Partis du quartier 1 dans la commune de Masina sur boulevard Lumumba, les manifestants ont eu des accrochages avec les éléments de la force du progrès-UDPS vers échangeur, à proximité du statut de Lumumba.
La police est intervenue en tirant à balles réelles pour essayer de calmer la situation.
Aux dernières, le SG-A-CH et d’autres membres de ce partis ont été arrêtés par les agents de la police nationale.
Brandissant des pancartes avec messages tels que: « liberez Jean-Marc Kabund », « Trop c’est trop, libérez notre leader, deux ans c’est trop », les participants ont exprimé leur colère et leur frustration.
« Notre président national est un homme d’État, intègre et dévoué, il n’a jamais été accusé de vol ni de détournement de fonds publics de l’État.
Il s’est toujours engagé pour la promotion des valeurs démocratiques et le développement de notre nation. Sa détention arbitraire constitue non seulement une menace pour la cohésion nationale, mais également une grave violation des droits humains fondamentaux et de l’article 8 de la Constitution. Dans ce contexte, nous considérons Jean-Marc Kabund comme un prisonnier politique du régime en place », déclare la vice-présidente Antoinette Bilali zuena.
Les membres de ce parti exigent la libération de Kabund pour lui permettre de reprendre ses activités politiques.
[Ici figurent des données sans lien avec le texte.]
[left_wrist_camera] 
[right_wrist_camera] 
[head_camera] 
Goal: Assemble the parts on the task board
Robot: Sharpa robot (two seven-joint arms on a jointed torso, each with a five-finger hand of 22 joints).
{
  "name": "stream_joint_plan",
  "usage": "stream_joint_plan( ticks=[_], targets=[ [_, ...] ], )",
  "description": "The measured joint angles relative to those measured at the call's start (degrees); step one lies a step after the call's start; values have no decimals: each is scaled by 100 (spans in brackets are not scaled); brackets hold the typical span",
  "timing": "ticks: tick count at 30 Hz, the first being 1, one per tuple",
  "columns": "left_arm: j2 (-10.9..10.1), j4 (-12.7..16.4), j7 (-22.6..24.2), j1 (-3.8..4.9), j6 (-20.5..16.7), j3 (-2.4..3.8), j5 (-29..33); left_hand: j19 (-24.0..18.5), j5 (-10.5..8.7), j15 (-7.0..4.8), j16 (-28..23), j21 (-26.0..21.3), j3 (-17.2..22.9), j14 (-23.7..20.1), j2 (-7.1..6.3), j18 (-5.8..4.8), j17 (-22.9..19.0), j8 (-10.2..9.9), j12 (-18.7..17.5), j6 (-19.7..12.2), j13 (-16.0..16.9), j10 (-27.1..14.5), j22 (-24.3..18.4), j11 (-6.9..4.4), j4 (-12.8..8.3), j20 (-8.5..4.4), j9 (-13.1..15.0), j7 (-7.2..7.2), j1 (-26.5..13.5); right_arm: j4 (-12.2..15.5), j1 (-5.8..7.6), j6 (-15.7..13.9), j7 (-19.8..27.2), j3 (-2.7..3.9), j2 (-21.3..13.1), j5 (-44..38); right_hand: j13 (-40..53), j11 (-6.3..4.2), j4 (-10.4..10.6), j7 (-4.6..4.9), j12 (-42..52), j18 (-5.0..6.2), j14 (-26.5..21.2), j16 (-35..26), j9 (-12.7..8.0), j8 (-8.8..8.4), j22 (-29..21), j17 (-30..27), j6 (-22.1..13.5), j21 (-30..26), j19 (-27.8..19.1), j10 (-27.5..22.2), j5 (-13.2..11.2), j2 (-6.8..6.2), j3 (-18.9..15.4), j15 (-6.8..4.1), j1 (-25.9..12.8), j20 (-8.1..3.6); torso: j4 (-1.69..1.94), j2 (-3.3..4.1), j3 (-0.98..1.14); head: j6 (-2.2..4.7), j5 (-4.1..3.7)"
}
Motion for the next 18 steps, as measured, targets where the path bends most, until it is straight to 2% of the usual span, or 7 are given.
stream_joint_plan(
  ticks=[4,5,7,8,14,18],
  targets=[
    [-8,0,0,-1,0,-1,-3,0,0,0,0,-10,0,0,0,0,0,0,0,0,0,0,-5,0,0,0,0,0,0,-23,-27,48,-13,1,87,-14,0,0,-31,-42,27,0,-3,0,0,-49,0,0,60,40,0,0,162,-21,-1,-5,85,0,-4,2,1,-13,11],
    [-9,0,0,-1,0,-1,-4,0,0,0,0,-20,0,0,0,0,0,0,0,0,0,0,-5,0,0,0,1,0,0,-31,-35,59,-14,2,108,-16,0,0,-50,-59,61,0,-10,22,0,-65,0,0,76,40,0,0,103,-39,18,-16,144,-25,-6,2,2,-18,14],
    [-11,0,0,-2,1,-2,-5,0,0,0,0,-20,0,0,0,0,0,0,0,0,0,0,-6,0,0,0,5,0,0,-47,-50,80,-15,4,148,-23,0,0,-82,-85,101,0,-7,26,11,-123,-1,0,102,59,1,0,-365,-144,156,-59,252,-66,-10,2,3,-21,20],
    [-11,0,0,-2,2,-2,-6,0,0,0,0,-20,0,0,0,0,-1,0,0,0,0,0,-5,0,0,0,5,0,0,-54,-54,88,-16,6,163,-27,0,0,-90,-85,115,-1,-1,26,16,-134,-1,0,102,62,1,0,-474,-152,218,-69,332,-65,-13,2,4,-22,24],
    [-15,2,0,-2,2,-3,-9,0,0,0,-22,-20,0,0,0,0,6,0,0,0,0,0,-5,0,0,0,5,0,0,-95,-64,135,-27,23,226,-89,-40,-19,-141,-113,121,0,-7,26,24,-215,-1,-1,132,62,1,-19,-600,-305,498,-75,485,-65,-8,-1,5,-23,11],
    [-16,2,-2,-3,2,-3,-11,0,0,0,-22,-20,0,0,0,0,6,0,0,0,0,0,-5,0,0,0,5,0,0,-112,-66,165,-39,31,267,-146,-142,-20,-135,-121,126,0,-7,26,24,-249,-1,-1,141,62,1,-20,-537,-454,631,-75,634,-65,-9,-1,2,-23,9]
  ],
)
« Nous exigeons donc sa libération immédiate et sans condition. C’est inadmissible qu’une telle situation perdure dans un État de droit. La privation de liberté de notre président entraîne non seulement une discrimination politique, mais porte également atteinte à la démocratie et à la justice dans notre pays », disent-ils.
Arrêté en août 2022, l’ancien chef du parti présidentiel, Jean-Marc Kabund, fait face à plusieurs accusations, notamment « outrage au chef de l’État », « offense aux institutions de la République » et « propagation de faux bruits ».